• DIRECTIONS FOR THIS TASK:
Exactly as written, restate the material below from its first line through the line containing "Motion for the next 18", and stop there.

• DATA EXCERPTS:

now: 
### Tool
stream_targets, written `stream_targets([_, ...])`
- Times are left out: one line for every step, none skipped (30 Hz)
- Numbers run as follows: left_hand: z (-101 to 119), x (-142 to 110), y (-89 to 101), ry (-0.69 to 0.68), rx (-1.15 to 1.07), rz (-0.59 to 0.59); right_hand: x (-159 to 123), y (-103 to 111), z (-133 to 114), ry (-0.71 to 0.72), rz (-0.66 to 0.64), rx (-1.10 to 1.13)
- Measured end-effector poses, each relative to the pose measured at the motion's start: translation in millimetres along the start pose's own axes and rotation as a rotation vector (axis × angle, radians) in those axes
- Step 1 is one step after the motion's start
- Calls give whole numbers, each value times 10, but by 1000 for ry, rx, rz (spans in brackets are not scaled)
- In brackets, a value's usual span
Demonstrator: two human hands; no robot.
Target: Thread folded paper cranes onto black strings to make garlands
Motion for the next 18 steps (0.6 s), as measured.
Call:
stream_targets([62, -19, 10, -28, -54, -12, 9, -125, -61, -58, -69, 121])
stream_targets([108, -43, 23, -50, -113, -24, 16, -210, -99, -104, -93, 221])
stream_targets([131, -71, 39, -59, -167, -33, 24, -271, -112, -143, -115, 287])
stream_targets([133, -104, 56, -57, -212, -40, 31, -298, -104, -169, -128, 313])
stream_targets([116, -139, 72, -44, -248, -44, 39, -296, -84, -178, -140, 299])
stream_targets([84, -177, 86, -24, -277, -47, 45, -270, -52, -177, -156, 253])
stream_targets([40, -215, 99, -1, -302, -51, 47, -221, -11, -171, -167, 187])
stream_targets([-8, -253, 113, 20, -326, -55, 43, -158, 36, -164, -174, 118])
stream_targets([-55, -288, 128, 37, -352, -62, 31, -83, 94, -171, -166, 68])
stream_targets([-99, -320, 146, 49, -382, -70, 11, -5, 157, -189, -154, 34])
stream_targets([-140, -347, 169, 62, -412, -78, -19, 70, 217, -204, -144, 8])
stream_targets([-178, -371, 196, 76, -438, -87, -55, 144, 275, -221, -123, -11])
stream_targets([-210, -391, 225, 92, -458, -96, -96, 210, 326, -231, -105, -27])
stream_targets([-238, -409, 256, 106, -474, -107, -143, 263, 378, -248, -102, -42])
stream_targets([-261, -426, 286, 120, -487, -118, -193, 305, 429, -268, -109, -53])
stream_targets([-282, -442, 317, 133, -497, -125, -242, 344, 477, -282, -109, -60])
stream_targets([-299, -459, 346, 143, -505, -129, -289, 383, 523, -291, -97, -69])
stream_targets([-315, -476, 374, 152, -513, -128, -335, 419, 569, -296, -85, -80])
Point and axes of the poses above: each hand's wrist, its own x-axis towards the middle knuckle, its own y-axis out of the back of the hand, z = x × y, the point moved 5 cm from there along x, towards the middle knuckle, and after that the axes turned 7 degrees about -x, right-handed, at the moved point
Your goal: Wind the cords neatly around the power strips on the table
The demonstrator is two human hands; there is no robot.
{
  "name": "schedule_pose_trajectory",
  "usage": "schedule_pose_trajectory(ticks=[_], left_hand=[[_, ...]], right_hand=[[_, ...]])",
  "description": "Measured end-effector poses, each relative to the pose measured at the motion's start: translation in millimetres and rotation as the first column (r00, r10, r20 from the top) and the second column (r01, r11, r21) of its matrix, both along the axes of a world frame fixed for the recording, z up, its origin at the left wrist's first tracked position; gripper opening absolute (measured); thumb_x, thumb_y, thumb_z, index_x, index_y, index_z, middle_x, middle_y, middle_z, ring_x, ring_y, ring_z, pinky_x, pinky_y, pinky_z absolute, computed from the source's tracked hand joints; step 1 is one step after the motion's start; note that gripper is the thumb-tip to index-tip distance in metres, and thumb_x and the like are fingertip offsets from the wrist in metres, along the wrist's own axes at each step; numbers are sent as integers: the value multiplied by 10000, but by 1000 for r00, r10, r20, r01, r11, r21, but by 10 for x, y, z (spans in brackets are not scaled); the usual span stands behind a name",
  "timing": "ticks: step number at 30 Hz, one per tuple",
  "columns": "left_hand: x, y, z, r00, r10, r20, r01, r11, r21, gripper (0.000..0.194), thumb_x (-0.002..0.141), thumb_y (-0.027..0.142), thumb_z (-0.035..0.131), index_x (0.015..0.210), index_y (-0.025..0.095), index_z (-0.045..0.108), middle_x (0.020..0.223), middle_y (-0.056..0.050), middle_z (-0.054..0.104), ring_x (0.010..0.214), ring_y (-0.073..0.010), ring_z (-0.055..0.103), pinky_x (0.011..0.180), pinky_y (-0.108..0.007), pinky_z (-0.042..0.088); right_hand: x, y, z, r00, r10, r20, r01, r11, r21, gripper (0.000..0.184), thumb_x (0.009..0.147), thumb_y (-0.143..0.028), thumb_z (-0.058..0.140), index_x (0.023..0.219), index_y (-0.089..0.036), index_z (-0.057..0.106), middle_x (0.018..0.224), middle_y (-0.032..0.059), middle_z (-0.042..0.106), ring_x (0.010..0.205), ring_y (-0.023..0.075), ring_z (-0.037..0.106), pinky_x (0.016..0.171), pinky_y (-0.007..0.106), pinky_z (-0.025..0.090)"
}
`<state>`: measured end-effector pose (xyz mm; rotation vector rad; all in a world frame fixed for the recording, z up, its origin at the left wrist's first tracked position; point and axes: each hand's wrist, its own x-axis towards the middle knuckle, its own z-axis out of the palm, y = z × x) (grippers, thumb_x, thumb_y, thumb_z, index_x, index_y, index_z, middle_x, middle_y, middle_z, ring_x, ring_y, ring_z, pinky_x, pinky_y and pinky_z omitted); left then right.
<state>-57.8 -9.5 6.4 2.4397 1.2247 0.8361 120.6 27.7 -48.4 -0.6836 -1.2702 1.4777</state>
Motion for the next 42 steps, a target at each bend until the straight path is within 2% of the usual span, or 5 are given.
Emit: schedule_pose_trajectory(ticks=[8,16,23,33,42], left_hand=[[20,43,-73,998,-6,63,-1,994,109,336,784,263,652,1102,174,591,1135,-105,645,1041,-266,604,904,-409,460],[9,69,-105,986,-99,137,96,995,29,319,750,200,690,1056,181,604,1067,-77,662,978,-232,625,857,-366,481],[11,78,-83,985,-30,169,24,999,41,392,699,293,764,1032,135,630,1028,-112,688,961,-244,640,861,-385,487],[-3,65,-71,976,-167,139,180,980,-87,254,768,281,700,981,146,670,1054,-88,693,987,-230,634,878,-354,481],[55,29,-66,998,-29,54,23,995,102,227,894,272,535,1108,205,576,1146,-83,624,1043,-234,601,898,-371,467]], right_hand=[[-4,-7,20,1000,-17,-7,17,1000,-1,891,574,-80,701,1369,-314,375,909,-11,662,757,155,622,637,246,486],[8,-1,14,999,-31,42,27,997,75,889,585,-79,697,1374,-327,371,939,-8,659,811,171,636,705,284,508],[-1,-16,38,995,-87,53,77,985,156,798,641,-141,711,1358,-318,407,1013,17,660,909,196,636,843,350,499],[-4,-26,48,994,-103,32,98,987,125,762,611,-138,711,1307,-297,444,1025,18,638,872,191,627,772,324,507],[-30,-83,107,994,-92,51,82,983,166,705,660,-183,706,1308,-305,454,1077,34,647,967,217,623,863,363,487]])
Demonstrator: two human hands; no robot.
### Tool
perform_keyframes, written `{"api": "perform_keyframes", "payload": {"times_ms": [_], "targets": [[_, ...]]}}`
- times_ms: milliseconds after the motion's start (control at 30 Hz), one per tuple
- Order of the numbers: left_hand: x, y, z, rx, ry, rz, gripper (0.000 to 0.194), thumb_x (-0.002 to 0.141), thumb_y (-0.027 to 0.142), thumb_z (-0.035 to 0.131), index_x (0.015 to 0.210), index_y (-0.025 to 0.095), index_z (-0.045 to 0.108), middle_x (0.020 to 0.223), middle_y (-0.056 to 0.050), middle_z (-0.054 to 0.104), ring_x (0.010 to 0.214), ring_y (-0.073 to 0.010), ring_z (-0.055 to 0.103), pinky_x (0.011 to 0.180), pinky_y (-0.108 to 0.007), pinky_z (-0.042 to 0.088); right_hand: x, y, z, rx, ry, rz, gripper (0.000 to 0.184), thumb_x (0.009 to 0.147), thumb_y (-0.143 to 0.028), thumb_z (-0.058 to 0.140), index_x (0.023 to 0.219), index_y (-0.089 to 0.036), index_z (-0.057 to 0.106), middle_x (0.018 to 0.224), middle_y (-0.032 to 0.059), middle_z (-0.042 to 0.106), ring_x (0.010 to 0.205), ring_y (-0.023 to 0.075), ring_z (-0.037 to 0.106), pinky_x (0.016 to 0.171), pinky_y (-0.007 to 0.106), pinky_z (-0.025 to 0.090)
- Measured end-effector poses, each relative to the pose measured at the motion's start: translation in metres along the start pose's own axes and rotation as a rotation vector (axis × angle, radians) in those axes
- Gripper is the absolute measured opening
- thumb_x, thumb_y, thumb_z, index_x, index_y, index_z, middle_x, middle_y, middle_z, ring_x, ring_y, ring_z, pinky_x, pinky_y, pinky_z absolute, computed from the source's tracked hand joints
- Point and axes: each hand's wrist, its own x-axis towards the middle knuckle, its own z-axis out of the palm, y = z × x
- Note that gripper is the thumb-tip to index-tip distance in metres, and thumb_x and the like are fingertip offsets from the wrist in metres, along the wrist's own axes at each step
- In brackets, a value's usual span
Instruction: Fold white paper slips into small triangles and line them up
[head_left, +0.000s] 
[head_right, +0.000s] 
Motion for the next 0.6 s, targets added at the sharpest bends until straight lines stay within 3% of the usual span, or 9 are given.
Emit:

• ANSWER TO THIS TASK:
now: 
### Tool
stream_targets, written `stream_targets([_, ...])`
- Times are left out: one line for every step, none skipped (30 Hz)
- Numbers run as follows: left_hand: z (-101 to 119), x (-142 to 110), y (-89 to 101), ry (-0.69 to 0.68), rx (-1.15 to 1.07), rz (-0.59 to 0.59); right_hand: x (-159 to 123), y (-103 to 111), z (-133 to 114), ry (-0.71 to 0.72), rz (-0.66 to 0.64), rx (-1.10 to 1.13)
- Measured end-effector poses, each relative to the pose measured at the motion's start: translation in millimetres along the start pose's own axes and rotation as a rotation vector (axis × angle, radians) in those axes
- Step 1 is one step after the motion's start
- Calls give whole numbers, each value times 10, but by 1000 for ry, rx, rz (spans in brackets are not scaled)
- In brackets, a value's usual span
Demonstrator: two human hands; no robot.
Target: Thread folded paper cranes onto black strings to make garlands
Motion for the next 18 steps (0.6 s), as measured.

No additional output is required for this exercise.